** Exercise aim **
When you transcribe the listing that follows, keep every line exact and omit the pictures.

--- Provided data Enclosed Below ---

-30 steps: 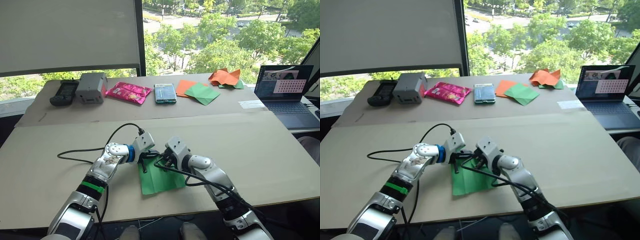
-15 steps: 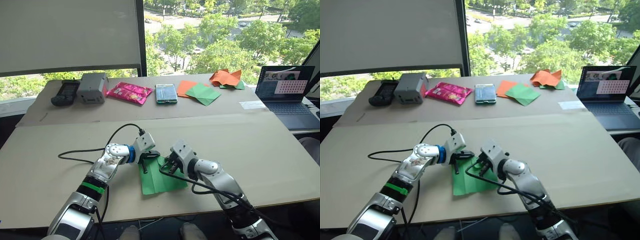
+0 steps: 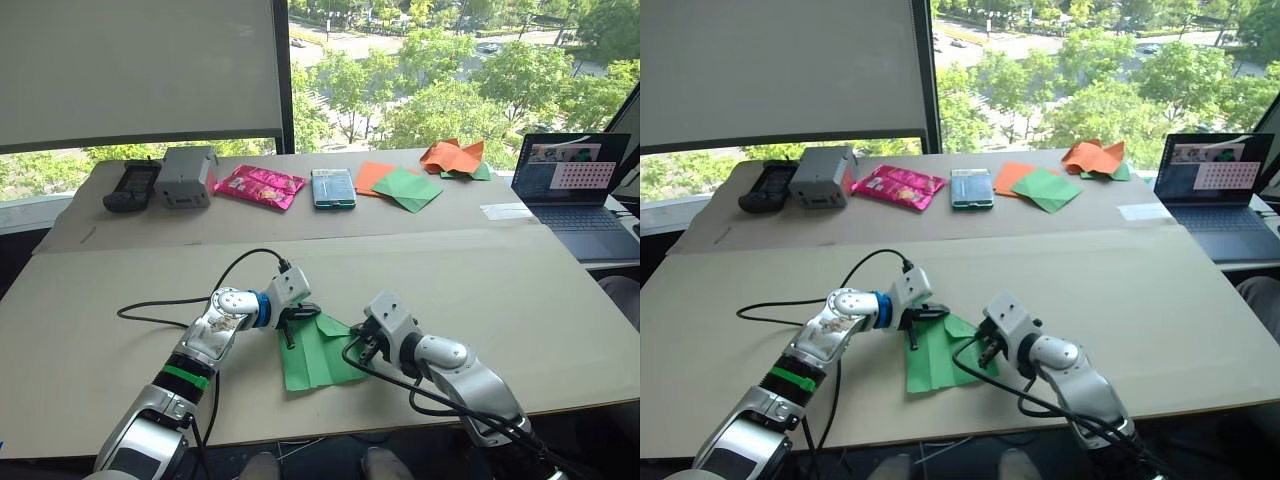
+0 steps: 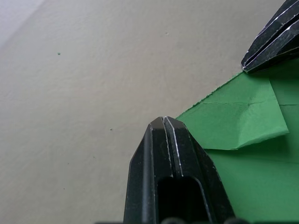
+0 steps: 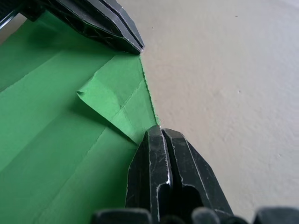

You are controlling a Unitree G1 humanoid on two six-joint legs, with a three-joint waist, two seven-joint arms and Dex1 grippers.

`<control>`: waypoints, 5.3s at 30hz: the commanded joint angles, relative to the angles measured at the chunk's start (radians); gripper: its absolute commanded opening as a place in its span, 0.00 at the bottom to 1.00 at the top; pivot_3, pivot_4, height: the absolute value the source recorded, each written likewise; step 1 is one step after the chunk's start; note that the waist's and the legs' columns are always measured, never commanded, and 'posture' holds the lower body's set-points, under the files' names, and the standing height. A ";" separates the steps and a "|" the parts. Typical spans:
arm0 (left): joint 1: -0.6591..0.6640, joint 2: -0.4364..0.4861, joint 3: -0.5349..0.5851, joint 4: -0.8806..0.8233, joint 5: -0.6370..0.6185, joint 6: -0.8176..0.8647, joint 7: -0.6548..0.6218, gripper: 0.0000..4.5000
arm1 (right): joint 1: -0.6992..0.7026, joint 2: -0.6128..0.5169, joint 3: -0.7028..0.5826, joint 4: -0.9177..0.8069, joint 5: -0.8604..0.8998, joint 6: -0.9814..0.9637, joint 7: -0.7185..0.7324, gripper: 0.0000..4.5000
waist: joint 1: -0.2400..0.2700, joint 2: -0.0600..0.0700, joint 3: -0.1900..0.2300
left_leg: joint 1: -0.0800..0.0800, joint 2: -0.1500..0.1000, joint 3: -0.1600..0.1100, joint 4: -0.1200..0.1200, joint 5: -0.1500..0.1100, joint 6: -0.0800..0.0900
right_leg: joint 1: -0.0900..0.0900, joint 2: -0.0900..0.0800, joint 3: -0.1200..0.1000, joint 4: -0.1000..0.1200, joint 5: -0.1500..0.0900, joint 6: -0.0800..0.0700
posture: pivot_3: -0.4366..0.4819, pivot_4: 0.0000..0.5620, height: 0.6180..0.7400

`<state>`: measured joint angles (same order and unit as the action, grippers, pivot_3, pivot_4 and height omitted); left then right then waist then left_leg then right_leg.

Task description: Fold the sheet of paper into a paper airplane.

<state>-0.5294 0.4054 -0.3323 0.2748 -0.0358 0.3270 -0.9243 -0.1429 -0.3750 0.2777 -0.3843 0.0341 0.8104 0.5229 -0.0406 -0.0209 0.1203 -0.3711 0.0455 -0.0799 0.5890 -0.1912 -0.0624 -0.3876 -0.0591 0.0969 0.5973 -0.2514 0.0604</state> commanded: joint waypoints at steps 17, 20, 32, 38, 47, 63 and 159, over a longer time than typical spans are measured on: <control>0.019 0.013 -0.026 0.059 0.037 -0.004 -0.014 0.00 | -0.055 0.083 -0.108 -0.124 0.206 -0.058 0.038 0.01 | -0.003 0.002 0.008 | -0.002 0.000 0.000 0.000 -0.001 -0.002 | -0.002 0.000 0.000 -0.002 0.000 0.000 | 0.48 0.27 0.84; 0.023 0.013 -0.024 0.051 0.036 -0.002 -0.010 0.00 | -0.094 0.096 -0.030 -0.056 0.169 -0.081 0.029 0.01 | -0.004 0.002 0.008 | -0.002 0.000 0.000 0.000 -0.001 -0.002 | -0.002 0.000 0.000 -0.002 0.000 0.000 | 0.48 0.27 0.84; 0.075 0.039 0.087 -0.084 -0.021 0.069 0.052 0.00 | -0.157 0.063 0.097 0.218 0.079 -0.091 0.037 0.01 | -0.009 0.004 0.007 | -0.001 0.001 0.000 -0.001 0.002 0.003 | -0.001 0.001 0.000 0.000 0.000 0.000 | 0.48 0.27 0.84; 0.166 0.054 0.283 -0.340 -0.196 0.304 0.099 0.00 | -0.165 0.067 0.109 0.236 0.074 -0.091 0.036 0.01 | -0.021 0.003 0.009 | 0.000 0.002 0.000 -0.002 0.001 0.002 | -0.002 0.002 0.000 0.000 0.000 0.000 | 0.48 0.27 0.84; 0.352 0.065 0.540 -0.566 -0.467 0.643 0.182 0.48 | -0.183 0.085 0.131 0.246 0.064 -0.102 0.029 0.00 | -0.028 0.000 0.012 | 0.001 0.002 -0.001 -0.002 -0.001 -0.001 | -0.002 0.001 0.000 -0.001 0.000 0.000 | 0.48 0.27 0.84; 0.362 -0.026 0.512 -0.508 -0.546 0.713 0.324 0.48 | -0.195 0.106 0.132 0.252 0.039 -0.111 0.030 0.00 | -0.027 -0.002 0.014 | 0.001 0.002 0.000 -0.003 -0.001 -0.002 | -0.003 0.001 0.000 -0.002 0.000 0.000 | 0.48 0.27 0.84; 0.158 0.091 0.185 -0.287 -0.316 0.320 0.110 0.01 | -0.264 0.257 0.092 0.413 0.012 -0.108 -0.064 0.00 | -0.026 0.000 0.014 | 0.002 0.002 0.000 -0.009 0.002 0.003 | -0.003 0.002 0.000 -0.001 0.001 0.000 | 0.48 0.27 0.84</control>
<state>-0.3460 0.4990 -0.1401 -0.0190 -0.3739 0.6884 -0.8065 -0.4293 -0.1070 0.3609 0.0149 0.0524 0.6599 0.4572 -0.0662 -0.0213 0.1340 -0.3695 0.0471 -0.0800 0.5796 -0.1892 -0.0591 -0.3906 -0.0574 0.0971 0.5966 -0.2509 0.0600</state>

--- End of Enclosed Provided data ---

** Written answer **
-30 steps: 
-15 steps: 
+0 steps: 
+0 steps: 
+0 steps: 

You are controlling a Unitree G1 humanoid on two six-joint legs, with a three-joint waist, two seven-joint arms and Dex1 grippers.

`<control>`: waypoints, 5.3s at 30hz: the commanded joint angles, relative to the angles measured at the chunk's start (radians); gripper: its absolute commanded opening as a place in its span, 0.00 at the bottom to 1.00 at the top; pivot_3, pivot_4, height: the absolute value the source recorded, each written likewise; step 1 is one step after the chunk's start; note that the waist's and the legs' columns are always measured, never commanded, and 'posture' holds the lower body's set-points, under the files' names, and the standing height. A ";" separates the steps and a "|" the parts. Typical spans:
arm0 (left): joint 1: -0.6591..0.6640, joint 2: -0.4364..0.4861, joint 3: -0.5349..0.5851, joint 4: -0.8806..0.8233, joint 5: -0.6370..0.6185, joint 6: -0.8176..0.8647, joint 7: -0.6548..0.6218, gripper: 0.0000..4.5000
arm1 (right): joint 1: -0.6992..0.7026, joint 2: -0.6128..0.5169, joint 3: -0.7028..0.5826, joint 4: -0.9177..0.8069, joint 5: -0.8604..0.8998, joint 6: -0.9814..0.9637, joint 7: -0.7185..0.7324, gripper: 0.0000..4.5000
waist: joint 1: -0.2400..0.2700, joint 2: -0.0600..0.0700, joint 3: -0.1900..0.2300
left_leg: joint 1: -0.0800..0.0800, joint 2: -0.1500..0.1000, joint 3: -0.1600..0.1100, joint 4: -0.1200..0.1200, joint 5: -0.1500..0.1100, joint 6: -0.0800..0.0900
right_leg: joint 1: -0.0900..0.0900, joint 2: -0.0900..0.0800, joint 3: -0.1200..0.1000, joint 4: -0.1000..0.1200, joint 5: -0.1500..0.0900, joint 6: -0.0800..0.0700
posture: pivot_3: -0.4366..0.4819, pivot_4: 0.0000..0.5620, height: 0.6180..0.7400

`<state>`: measured joint angles (same order and unit as the action, grippers, pivot_3, pivot_4 and height omitted); left then right then waist then left_leg then right_leg.

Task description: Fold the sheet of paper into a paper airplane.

<state>-0.5294 0.4054 -0.3323 0.2748 -0.0358 0.3270 -0.9243 -0.1429 -0.3750 0.2777 -0.3843 0.0341 0.8104 0.5229 -0.0406 -0.0209 0.1203 -0.3711 0.0455 -0.0799 0.5890 -0.1912 -0.0624 -0.3876 -0.0591 0.0969 0.5973 -0.2514 0.0604</state> commanded: joint waypoints at steps 17, 20, 32, 38, 47, 63 and 159, over a longer time than typical spans are measured on: <control>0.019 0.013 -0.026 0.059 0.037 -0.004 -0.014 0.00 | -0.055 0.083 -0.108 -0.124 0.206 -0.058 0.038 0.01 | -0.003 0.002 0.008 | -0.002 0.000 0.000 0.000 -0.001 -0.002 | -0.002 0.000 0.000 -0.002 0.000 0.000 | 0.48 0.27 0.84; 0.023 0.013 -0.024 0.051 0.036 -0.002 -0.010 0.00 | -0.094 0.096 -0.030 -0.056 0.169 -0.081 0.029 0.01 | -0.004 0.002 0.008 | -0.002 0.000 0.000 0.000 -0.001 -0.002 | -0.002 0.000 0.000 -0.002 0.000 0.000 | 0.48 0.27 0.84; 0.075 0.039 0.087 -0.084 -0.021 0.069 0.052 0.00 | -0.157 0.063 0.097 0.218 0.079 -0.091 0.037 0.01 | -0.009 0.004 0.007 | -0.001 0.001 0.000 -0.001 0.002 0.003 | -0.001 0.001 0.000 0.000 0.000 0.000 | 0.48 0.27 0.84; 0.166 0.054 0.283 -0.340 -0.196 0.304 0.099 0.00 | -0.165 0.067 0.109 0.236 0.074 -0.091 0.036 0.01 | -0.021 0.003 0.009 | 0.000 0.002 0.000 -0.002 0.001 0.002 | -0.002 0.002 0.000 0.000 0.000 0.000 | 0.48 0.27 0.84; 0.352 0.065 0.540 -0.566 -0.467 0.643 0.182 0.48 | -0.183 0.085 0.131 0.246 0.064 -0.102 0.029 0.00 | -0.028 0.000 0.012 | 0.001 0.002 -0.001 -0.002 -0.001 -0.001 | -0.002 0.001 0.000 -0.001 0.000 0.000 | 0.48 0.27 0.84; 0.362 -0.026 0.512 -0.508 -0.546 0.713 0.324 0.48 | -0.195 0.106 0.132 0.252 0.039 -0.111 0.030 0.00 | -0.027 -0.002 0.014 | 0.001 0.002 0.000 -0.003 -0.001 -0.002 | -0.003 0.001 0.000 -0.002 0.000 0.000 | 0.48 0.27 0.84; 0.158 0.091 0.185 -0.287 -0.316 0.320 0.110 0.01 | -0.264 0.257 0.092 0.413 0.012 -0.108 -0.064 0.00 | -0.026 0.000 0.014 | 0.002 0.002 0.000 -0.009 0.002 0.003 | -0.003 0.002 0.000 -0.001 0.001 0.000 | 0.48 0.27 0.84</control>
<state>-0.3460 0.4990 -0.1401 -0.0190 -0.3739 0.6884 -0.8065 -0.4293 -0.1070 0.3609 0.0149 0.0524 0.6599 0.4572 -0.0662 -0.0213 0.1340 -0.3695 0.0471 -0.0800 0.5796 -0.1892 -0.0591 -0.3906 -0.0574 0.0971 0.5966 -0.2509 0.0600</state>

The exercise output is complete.